# [ASSIGNED TASK]
What needs reproducing is the run of lines in the data below starting at the line with "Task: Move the" and ending at the line with "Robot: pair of", both ends included. Copy it exactly, without pictures, and add nothing.
Top of EXERCISE DATA
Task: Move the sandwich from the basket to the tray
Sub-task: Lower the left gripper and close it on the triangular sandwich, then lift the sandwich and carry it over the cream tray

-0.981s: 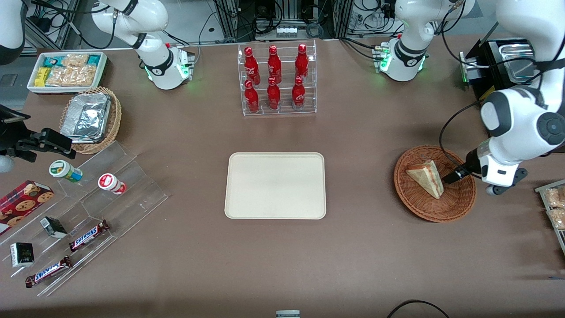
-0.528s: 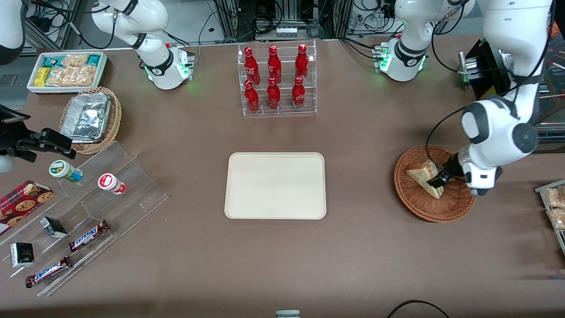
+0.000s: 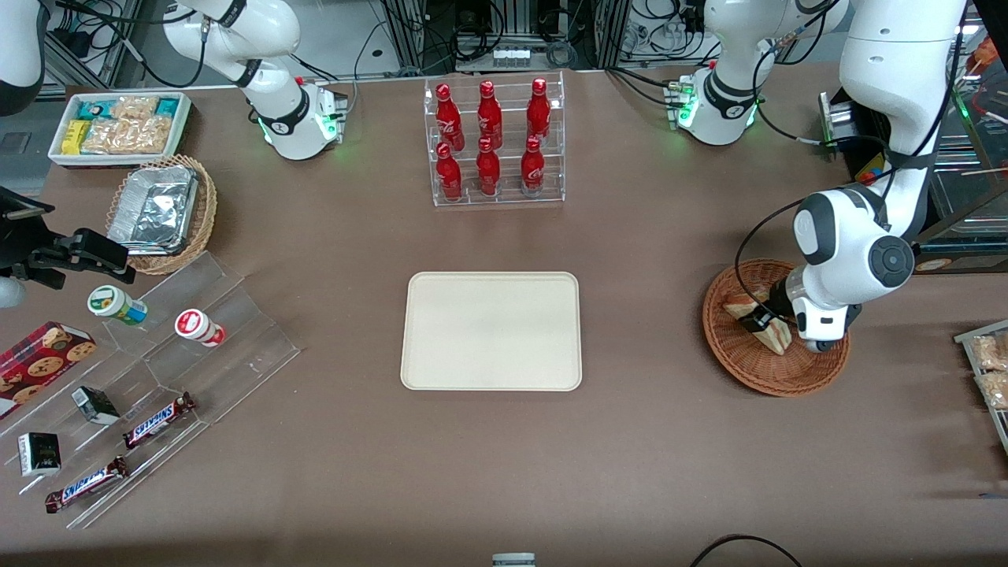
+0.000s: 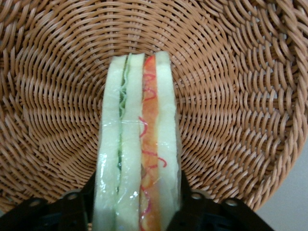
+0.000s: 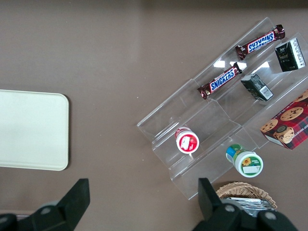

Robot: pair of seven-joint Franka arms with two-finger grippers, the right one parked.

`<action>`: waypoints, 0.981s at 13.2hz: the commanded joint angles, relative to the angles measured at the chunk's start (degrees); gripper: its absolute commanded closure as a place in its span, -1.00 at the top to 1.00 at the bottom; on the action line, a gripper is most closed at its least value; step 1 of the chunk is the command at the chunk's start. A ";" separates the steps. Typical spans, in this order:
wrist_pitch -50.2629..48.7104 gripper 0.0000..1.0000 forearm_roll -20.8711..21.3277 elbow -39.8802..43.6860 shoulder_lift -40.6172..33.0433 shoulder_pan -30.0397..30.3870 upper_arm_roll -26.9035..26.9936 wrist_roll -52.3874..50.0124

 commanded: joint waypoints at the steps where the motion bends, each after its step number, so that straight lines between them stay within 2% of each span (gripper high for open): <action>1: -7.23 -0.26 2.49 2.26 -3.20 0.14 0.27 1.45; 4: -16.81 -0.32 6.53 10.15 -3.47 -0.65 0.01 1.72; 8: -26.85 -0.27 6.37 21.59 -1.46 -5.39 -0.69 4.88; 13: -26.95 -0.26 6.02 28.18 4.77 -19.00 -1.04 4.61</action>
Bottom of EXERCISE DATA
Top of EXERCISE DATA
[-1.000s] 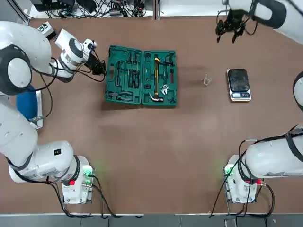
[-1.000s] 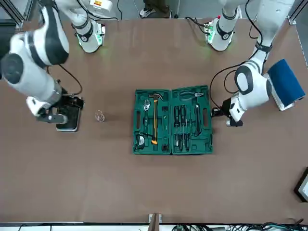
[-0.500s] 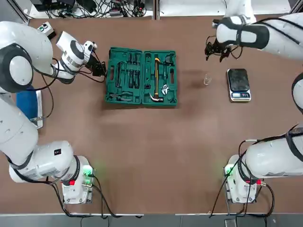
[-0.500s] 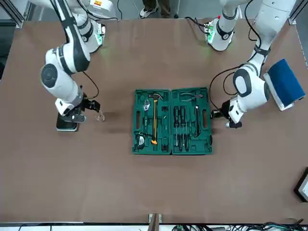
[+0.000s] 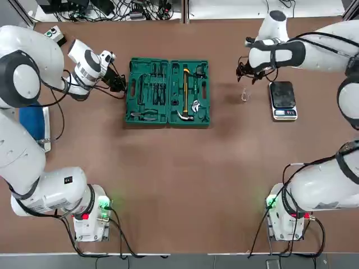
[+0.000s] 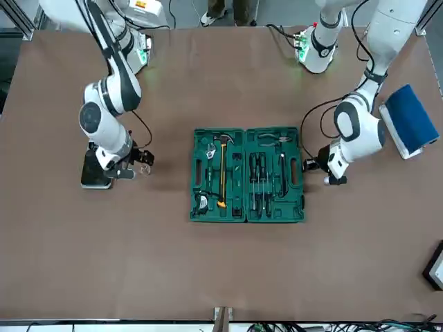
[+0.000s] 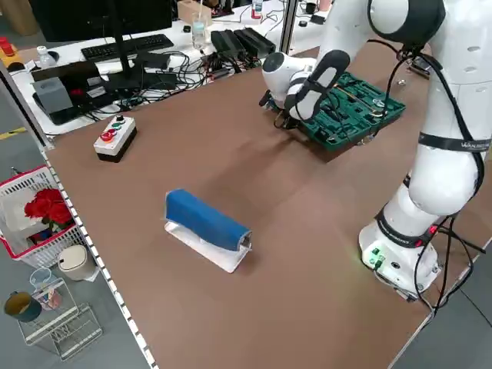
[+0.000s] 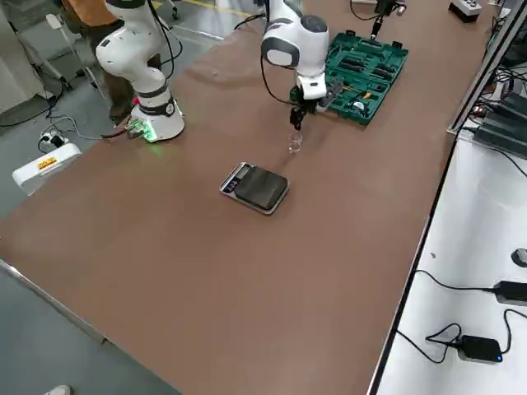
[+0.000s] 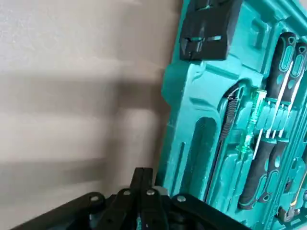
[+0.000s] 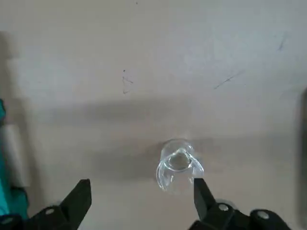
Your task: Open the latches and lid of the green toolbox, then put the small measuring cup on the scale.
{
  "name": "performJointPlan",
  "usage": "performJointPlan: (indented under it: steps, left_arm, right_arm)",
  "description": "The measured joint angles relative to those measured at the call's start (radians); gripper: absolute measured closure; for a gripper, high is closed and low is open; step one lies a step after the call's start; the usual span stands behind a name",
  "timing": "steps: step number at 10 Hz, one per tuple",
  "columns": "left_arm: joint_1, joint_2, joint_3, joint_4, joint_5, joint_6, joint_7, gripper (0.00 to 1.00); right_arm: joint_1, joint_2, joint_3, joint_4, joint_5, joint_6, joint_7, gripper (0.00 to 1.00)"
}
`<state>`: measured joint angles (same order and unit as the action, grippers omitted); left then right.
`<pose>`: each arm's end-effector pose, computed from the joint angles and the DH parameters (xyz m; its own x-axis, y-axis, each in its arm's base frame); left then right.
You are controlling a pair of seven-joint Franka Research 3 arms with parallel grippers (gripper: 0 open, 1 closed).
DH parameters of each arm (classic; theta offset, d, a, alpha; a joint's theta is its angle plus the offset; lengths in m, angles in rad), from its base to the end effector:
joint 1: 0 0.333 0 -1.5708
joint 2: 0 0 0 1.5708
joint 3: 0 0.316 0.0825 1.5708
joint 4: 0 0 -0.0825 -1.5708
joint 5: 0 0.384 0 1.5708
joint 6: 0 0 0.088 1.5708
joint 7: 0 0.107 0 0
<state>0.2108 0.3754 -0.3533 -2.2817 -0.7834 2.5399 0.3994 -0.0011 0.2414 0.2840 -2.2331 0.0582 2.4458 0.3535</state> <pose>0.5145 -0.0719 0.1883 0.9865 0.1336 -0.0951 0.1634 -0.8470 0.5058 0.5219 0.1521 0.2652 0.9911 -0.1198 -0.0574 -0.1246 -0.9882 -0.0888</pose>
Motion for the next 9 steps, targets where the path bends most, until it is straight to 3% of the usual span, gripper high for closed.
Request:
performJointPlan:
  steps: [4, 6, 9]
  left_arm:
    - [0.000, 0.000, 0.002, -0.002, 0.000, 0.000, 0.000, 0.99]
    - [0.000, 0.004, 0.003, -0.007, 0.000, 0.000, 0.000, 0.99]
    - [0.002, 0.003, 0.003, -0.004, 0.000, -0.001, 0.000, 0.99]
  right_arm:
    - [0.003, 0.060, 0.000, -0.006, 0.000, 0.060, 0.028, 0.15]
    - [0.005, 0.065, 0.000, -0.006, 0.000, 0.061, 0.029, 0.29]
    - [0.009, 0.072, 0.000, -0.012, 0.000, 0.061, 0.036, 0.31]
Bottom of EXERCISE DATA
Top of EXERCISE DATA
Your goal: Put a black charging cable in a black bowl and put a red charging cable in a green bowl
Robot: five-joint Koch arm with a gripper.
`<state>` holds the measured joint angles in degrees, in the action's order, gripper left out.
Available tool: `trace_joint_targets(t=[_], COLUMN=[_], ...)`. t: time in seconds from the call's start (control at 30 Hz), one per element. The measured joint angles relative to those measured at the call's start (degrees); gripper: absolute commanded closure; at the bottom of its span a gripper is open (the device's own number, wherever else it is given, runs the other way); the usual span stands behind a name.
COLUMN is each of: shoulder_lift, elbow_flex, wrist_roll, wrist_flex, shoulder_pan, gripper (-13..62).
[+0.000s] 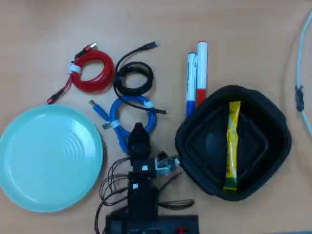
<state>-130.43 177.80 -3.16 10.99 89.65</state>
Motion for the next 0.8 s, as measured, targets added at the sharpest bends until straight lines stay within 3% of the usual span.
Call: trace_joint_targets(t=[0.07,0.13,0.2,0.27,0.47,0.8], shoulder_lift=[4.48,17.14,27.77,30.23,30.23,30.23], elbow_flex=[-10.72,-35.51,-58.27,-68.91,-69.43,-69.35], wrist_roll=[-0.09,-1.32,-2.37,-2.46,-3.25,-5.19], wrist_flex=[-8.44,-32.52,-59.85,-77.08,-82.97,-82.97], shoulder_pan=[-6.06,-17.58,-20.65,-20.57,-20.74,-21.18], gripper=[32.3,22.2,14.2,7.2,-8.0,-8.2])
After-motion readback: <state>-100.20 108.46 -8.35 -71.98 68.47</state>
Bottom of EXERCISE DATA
# [RESPONSE]
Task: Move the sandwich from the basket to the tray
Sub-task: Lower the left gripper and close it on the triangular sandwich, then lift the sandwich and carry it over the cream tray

-0.981s: 
-0.528s: 
+0.000s: 
+0.000s: 
+0.000s: 

Robot: pair of seven-joint Franka arms with two-finger grippers, the right one parked.

That is the complete output for this exercise.